As of right now, it's in-stock and in production.

It caries a 3-year warranty and the Sigma dock can be used to update the lens, for future compatibility.

http://www.bhphotovideo.com/c/search?N=10909813&InitialSearch=yes&sts=pi


----------



## Mt Spokane Photography (Aug 17, 2015)

Ripley said:


> As of right now, it's in-stock and in production.
> 
> Sigma Halted production several months ago. Then discontinued it. At least that's what many photo sites have said. They likely have warehouses full of them, since they cannot compete with the Canon 24-105mm L which is not available for well under $600 new.
> 
> ...



http://www.canonrumors.com/2015/01/sigma-24-105-f4-dg-os-discontinued/


----------



## bholliman (Aug 18, 2015)

Mt Spokane Photography said:


> Ripley said:
> 
> 
> > As of right now, it's in-stock and in production.
> ...



The ones in stock in B&H now are used.


----------



## Ripley (Aug 18, 2015)

Currently in-stock at Adorama as well...

http://www.adorama.com/SG241054HEOS.html


----------



## bluemoon (Aug 18, 2015)

Mt Spokane Photography said:


> Your link shows it out of stock.
> 
> Its discontinued, overpriced, and resale value will never be higher than the current $579 street price for a USA model of a Canon 24-105mm L.
> 
> ...



+2

(lenses that is, +1 on the comment though!)

pierre


----------



## gregorywood (Aug 18, 2015)

Sigma website says nothing about it being discontinued...

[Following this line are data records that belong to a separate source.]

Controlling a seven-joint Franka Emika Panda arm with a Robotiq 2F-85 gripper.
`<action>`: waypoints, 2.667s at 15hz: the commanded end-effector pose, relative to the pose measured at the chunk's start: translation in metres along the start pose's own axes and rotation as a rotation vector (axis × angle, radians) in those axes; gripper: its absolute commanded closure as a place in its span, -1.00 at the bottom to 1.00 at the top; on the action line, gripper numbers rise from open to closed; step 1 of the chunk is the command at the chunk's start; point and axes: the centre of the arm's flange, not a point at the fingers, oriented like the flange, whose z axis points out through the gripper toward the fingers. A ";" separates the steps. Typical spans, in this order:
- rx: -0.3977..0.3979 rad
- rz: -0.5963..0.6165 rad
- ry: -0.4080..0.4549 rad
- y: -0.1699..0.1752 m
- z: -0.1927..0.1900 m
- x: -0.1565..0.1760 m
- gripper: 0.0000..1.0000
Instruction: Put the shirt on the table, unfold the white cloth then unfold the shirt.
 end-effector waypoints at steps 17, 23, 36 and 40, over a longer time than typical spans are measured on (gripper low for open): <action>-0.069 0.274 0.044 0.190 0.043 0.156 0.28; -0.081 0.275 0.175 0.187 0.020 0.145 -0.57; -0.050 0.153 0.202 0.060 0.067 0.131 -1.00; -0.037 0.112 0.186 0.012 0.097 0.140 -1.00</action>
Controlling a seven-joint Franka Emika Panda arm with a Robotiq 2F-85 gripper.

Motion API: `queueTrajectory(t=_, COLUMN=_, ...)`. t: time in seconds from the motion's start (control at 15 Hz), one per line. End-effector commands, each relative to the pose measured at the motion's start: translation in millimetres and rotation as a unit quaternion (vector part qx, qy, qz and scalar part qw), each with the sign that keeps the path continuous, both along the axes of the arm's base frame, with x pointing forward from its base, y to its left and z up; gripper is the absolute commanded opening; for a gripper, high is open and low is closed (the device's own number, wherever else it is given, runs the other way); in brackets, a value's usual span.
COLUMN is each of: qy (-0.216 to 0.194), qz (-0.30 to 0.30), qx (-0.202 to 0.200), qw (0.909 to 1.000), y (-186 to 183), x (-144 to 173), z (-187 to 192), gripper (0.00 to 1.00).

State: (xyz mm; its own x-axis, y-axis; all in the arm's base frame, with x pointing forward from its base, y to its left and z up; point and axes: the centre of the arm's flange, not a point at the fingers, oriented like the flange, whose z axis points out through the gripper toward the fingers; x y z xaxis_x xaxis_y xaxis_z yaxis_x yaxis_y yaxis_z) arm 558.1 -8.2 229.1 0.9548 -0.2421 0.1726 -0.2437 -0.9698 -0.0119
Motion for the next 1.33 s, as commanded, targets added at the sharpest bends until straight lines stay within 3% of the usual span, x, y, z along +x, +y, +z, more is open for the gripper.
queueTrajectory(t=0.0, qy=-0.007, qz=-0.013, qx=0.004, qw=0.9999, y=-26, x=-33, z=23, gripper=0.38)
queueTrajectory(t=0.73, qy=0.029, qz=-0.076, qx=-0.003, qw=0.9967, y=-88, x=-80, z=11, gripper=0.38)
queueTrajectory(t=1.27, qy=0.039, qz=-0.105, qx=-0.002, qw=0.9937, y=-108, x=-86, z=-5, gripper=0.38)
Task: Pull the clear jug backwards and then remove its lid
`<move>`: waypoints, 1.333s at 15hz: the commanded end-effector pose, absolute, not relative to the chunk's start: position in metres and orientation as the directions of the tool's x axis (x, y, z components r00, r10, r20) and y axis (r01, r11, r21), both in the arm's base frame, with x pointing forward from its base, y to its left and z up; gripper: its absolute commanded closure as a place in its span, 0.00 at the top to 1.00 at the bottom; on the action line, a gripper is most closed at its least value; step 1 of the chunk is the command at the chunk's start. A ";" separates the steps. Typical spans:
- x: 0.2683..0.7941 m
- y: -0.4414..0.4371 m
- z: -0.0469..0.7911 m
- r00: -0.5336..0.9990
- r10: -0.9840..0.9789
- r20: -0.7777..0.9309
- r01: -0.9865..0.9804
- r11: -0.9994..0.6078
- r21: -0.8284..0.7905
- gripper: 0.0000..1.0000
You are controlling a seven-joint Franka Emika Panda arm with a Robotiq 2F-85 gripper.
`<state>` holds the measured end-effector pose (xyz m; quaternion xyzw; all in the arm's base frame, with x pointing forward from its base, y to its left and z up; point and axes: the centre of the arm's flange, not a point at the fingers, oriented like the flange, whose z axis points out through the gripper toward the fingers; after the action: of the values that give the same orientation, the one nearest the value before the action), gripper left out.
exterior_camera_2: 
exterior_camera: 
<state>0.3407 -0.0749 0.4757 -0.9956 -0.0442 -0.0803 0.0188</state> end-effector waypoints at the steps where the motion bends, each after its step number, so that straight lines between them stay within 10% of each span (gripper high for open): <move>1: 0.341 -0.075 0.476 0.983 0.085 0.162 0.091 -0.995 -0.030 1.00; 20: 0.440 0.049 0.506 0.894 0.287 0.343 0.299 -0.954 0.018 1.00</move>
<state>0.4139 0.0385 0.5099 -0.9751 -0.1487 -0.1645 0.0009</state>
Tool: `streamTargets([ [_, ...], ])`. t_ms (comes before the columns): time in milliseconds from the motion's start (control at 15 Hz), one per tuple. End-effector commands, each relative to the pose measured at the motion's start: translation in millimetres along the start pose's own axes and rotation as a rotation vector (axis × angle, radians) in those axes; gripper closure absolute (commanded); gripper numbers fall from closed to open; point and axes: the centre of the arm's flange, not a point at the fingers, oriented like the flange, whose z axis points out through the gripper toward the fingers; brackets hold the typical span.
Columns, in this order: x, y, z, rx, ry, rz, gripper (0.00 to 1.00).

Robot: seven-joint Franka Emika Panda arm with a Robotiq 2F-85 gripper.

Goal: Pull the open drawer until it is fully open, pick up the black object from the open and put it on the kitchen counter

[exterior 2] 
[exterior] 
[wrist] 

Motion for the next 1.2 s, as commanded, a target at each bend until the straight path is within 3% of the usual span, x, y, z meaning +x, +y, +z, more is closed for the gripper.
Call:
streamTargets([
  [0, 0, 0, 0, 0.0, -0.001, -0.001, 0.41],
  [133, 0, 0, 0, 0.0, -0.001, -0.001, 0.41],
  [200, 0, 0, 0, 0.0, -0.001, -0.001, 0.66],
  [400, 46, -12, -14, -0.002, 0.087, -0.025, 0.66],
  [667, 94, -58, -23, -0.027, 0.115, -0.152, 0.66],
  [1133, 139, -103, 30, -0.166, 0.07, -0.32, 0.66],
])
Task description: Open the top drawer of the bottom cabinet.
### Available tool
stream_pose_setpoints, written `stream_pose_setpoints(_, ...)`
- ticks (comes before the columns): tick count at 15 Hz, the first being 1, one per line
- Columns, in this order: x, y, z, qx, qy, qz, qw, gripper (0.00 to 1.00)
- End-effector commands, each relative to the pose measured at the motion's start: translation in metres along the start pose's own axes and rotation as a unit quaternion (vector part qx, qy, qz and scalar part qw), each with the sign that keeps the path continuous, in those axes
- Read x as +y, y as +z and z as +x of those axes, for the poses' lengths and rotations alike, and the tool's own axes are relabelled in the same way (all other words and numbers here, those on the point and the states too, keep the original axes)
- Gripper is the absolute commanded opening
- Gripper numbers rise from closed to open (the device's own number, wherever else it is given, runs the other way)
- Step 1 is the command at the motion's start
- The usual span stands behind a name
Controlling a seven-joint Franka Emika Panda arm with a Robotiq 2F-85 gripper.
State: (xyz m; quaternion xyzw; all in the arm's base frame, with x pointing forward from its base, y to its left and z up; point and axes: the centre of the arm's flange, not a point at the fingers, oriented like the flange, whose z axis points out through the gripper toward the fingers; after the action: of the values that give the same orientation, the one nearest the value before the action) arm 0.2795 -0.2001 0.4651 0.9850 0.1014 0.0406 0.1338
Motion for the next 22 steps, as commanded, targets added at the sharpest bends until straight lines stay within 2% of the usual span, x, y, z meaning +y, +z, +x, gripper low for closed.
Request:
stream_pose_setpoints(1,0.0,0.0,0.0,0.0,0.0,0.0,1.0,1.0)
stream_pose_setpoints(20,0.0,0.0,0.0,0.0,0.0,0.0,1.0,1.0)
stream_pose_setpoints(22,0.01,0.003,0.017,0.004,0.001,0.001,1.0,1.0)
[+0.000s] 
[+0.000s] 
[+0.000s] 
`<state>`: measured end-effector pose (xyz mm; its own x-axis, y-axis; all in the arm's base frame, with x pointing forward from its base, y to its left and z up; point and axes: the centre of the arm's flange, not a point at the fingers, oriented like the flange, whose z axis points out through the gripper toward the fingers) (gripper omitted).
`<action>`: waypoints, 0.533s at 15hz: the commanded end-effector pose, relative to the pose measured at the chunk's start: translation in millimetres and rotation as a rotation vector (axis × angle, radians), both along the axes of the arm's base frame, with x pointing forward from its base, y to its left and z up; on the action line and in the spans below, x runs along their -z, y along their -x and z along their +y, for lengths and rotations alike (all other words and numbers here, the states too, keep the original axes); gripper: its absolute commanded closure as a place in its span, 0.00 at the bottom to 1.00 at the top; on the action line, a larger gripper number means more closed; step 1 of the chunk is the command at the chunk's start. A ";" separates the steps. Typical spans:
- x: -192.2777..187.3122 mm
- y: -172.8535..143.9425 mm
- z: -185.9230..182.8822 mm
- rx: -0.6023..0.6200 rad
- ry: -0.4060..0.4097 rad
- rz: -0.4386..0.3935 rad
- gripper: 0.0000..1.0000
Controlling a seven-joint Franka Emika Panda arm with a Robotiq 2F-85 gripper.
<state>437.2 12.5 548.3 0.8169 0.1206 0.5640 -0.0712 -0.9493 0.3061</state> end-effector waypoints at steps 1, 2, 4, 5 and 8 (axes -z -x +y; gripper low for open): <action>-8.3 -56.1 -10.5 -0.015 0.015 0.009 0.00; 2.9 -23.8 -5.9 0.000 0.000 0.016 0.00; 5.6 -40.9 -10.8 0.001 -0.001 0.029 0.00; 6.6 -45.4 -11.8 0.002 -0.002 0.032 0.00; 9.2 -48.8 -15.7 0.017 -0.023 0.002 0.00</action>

http://www.sigmaphoto.com/product/24-105mm-f4-dg-os-hsm-a

Sometimes, "Rumors" are simply that...rumors.


----------



## TeT (Aug 18, 2015)

Not for 900.00...


----------



## LovePhotography (Aug 18, 2015)

In my bag I have

EF 8-15
EF 15
EF 16-35 f/4
24 T/SE ii
Sig 24-105 Art
Sig 50 Art
EF 70-200 f/28 ii
EF 300 f2.8 IS
EF 600 f4 IS
TC 1.4 and 2.0

And, my Sig 24-105 Art gets used more than all the others combined. Takes great, sharp photos that post-process extremely well in DxO 9 and 10, no focus problems, tough as a boot. Great lens. Would buy again in a heartbeat. Locks on focus very quickly and accurately. Indistinguishable after post-processing from my primes or more expensive big whites. TBH, in real life situations, indistinguishable in 95% of my photos even before post-processing. When paired with a 6D, a better lens than the busiest local event photographer in town uses (who uses a T5i body and EF 24-105!), and he gigs *every* weekend and all week long in the studio. Compared side by side with the EF 24-105, it's much sharper. Not even a fair fight.
Just my $0.02.


----------



## Mt Spokane Photography (Aug 18, 2015)

gregorywood said:


> Sigma website says nothing about it being discontinued...
> 
> http://www.sigmaphoto.com/product/24-105mm-f4-dg-os-hsm-a
> 
> Sometimes, "Rumors" are simply that...rumors.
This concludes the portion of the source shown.